YOUR ASSIGNMENT.
Return every line from the one with "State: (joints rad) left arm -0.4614" through the one with "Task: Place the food", inclusive, exactly as it appears below.

DATA FOR THE TASK.
###

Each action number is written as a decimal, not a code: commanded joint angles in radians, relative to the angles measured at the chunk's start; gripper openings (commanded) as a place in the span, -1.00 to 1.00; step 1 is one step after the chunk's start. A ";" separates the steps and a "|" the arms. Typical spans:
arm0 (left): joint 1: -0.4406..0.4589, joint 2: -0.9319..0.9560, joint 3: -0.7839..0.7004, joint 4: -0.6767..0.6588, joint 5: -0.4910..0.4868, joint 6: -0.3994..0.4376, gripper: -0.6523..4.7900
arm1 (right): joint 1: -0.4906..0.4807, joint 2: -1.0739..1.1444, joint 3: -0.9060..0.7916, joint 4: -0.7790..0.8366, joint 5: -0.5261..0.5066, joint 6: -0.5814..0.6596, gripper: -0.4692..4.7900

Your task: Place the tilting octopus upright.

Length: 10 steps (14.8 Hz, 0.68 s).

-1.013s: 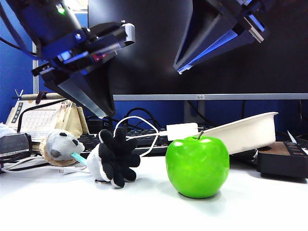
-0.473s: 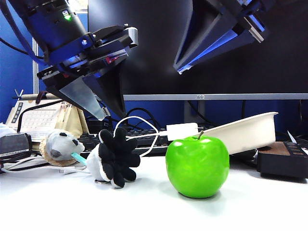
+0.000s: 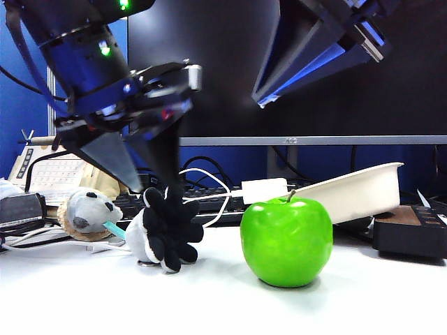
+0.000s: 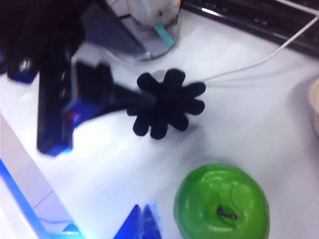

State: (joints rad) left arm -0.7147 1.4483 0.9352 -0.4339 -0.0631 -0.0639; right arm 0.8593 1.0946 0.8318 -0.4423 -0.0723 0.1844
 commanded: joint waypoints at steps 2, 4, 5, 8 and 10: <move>0.004 0.001 0.002 0.017 -0.002 0.000 0.42 | 0.000 -0.003 0.005 -0.003 -0.001 -0.002 -0.83; 0.004 0.002 0.002 0.016 0.000 -0.052 0.42 | 0.000 -0.003 0.005 -0.003 -0.001 -0.002 -0.83; 0.004 0.004 0.002 0.016 0.016 -0.076 0.42 | 0.000 -0.003 0.005 -0.003 -0.001 -0.002 -0.83; 0.002 0.006 0.002 0.016 0.068 -0.095 0.41 | 0.000 -0.003 0.005 -0.003 -0.001 -0.002 -0.83; 0.002 0.007 0.002 0.011 0.068 -0.114 0.41 | 0.000 -0.003 0.005 -0.003 -0.001 -0.002 -0.83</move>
State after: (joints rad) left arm -0.7124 1.4544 0.9352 -0.4290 0.0002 -0.1627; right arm 0.8593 1.0950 0.8318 -0.4545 -0.0723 0.1844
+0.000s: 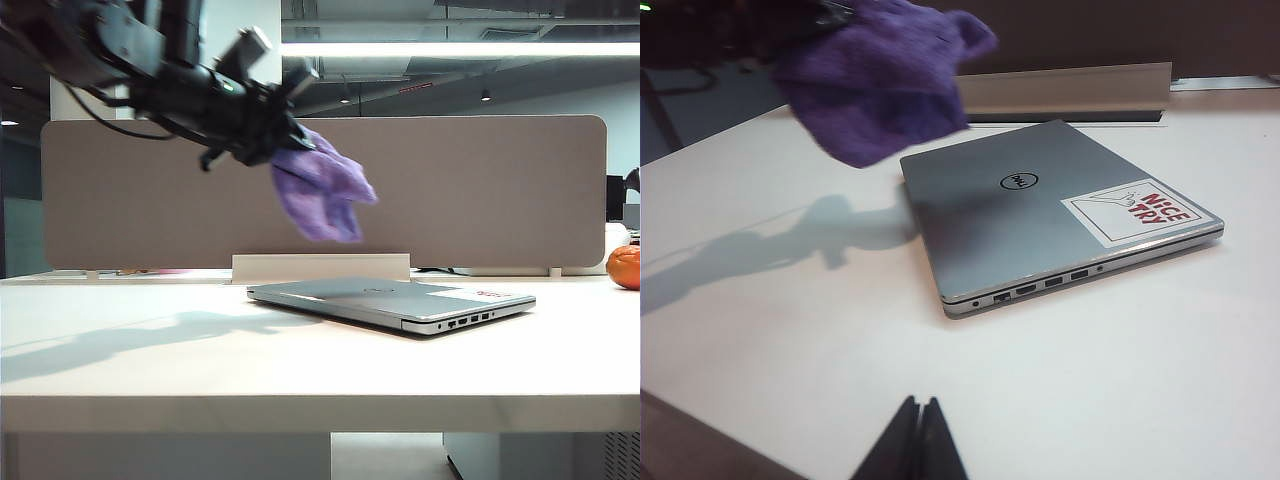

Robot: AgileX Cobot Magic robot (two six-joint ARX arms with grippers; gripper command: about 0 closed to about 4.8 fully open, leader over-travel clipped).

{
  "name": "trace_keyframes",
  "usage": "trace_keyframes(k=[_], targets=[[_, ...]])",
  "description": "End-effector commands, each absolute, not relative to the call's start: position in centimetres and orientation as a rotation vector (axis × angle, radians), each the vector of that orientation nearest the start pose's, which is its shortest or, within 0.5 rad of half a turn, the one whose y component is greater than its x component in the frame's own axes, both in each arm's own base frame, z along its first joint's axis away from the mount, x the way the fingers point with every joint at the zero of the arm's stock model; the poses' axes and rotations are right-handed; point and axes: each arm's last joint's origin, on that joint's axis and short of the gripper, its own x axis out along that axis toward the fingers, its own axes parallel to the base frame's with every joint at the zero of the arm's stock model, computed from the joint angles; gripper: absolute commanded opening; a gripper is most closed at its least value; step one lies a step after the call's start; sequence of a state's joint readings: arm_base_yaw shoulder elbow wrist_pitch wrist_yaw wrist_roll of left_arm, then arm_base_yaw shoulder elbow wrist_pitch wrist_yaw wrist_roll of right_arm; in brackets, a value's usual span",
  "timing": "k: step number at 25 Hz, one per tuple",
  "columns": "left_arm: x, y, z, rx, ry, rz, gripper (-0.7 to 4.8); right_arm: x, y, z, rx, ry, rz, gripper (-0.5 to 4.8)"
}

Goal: Pick up the purple rag and put it over the laptop.

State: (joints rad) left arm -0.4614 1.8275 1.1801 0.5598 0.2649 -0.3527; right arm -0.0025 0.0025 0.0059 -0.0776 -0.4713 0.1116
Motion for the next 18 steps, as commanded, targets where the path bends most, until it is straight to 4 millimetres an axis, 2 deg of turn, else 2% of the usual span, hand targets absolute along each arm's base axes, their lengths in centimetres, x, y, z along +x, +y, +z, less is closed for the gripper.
trace_keyframes(k=[1, 8, 14, 18], targets=[[38.4, -21.3, 24.8, -0.321, 0.224, -0.731, -0.06, 9.4, 1.3, 15.8, 0.124, 0.088, 0.467, 0.22], [41.9, -24.7, 23.5, -0.306, 0.317, -0.739, -0.06, 9.4, 1.3, 15.7, 0.127, 0.098, 0.466, 0.22], [43.9, -25.8, 22.5, -0.292, 0.422, -0.718, -0.06, 9.4, 1.3, 15.7, 0.127, 0.099, 0.466, 0.22], [44.3, -26.0, 22.2, -0.284, 0.461, -0.700, -0.05, 9.4, 1.3, 15.7, 0.127, 0.099, 0.467, 0.22]])
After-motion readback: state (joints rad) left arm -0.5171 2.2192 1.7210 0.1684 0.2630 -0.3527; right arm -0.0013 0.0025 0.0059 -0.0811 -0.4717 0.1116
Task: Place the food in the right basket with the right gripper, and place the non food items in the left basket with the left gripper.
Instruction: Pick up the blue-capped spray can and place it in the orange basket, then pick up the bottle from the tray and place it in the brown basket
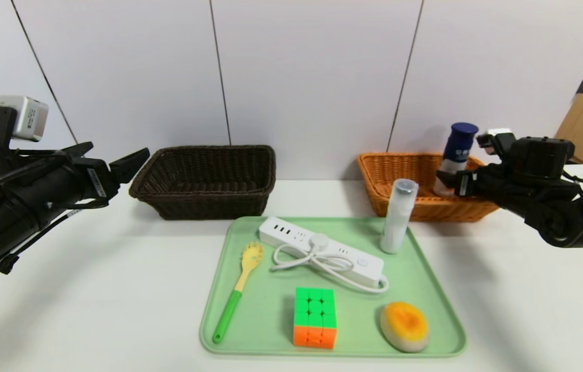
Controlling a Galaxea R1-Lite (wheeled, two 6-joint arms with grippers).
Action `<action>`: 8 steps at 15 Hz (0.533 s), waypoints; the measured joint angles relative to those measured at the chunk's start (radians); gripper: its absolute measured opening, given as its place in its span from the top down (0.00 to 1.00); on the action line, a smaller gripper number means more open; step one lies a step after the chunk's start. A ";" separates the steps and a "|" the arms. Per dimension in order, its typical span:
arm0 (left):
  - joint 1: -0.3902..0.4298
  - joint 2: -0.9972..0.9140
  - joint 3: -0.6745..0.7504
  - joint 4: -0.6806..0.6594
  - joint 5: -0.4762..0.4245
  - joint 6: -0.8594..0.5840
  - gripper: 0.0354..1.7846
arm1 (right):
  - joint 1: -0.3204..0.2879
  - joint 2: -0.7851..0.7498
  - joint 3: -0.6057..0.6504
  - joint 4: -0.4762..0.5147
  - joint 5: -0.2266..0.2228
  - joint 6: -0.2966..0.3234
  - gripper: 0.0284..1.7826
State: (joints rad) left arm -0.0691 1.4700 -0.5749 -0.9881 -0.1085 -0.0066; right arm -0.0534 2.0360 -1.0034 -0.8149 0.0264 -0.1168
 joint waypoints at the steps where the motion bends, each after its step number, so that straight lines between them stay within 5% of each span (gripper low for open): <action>1: 0.000 0.000 0.001 0.000 0.000 -0.003 0.06 | 0.000 -0.033 0.035 0.001 0.002 0.002 0.10; 8: 0.000 0.001 0.004 -0.001 0.002 -0.005 0.06 | 0.038 -0.304 0.212 0.007 0.019 0.008 0.07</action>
State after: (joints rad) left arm -0.0696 1.4711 -0.5704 -0.9889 -0.1066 -0.0119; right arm -0.0153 1.7317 -0.7913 -0.8081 0.0455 -0.1085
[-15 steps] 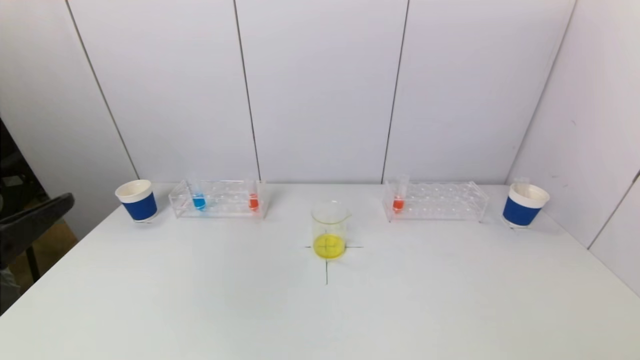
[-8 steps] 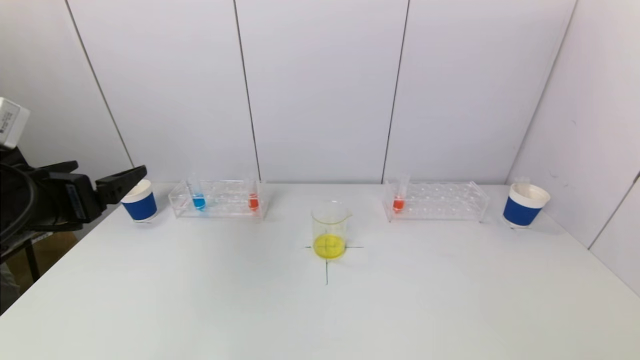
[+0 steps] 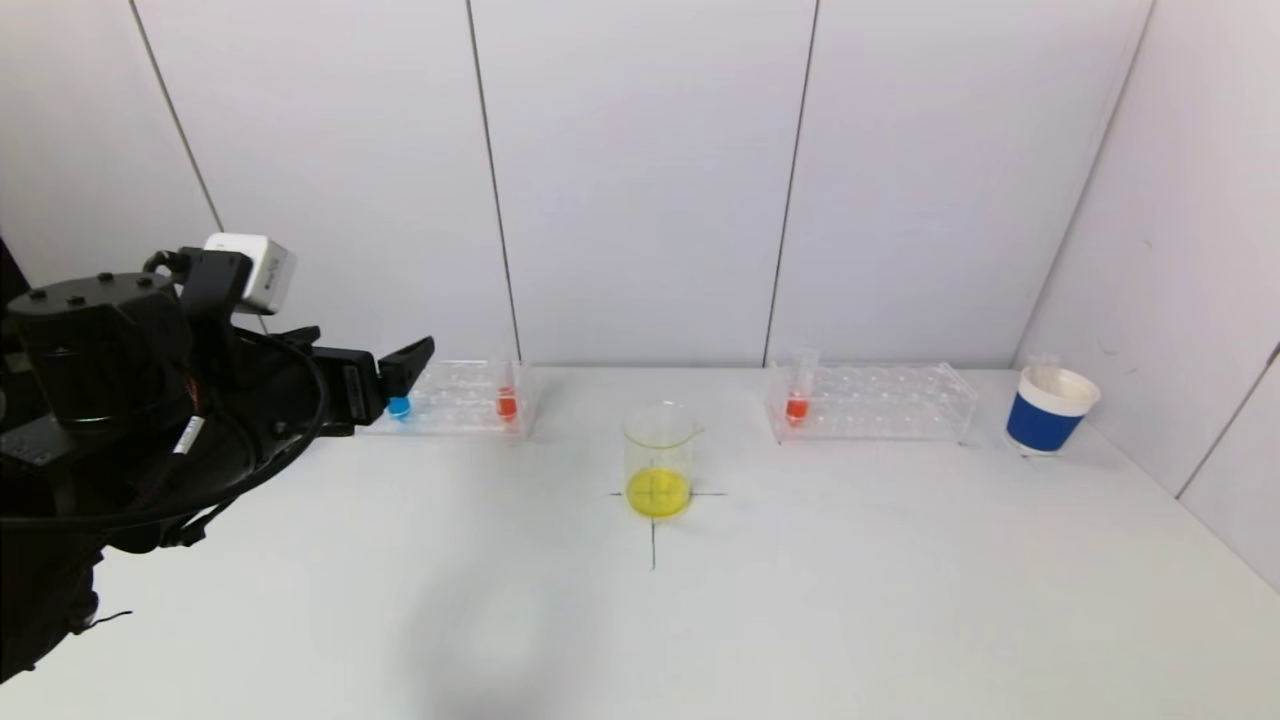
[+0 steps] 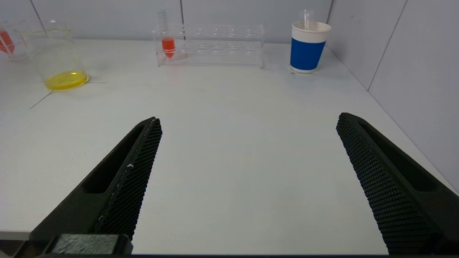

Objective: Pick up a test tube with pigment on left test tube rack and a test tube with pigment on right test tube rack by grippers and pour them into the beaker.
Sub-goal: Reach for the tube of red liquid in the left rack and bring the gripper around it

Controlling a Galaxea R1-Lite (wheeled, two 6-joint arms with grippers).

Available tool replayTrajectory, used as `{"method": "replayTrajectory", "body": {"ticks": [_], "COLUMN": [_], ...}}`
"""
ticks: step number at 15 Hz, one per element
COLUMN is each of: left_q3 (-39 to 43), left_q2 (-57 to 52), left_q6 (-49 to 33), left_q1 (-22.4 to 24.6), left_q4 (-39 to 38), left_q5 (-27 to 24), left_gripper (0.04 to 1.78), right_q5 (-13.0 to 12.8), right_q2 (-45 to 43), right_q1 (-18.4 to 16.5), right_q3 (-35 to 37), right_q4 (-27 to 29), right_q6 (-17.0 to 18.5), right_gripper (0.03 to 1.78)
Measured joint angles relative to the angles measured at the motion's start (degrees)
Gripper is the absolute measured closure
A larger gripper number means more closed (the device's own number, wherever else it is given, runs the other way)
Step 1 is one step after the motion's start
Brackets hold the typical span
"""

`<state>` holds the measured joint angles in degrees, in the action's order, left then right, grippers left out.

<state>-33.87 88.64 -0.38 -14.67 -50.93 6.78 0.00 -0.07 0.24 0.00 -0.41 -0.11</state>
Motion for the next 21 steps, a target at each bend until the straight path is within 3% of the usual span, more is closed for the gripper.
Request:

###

ANSWER SPACE.
State: (joints rad) left arm -0.4614 1.8275 1.1801 0.5598 0.2649 -0.3527; right arm -0.0025 0.0025 0.0059 -0.0776 -0.4713 0.1116
Motion for the next 18 steps, as commanded, targets where the path bends most, until it is straight to 4 millimetres an axis, 2 deg of turn, else 2% of the usual span, hand targets absolute along each arm's base axes, their lengths in centimetres, x, y, z along +x, +y, +z, less is closed for the gripper.
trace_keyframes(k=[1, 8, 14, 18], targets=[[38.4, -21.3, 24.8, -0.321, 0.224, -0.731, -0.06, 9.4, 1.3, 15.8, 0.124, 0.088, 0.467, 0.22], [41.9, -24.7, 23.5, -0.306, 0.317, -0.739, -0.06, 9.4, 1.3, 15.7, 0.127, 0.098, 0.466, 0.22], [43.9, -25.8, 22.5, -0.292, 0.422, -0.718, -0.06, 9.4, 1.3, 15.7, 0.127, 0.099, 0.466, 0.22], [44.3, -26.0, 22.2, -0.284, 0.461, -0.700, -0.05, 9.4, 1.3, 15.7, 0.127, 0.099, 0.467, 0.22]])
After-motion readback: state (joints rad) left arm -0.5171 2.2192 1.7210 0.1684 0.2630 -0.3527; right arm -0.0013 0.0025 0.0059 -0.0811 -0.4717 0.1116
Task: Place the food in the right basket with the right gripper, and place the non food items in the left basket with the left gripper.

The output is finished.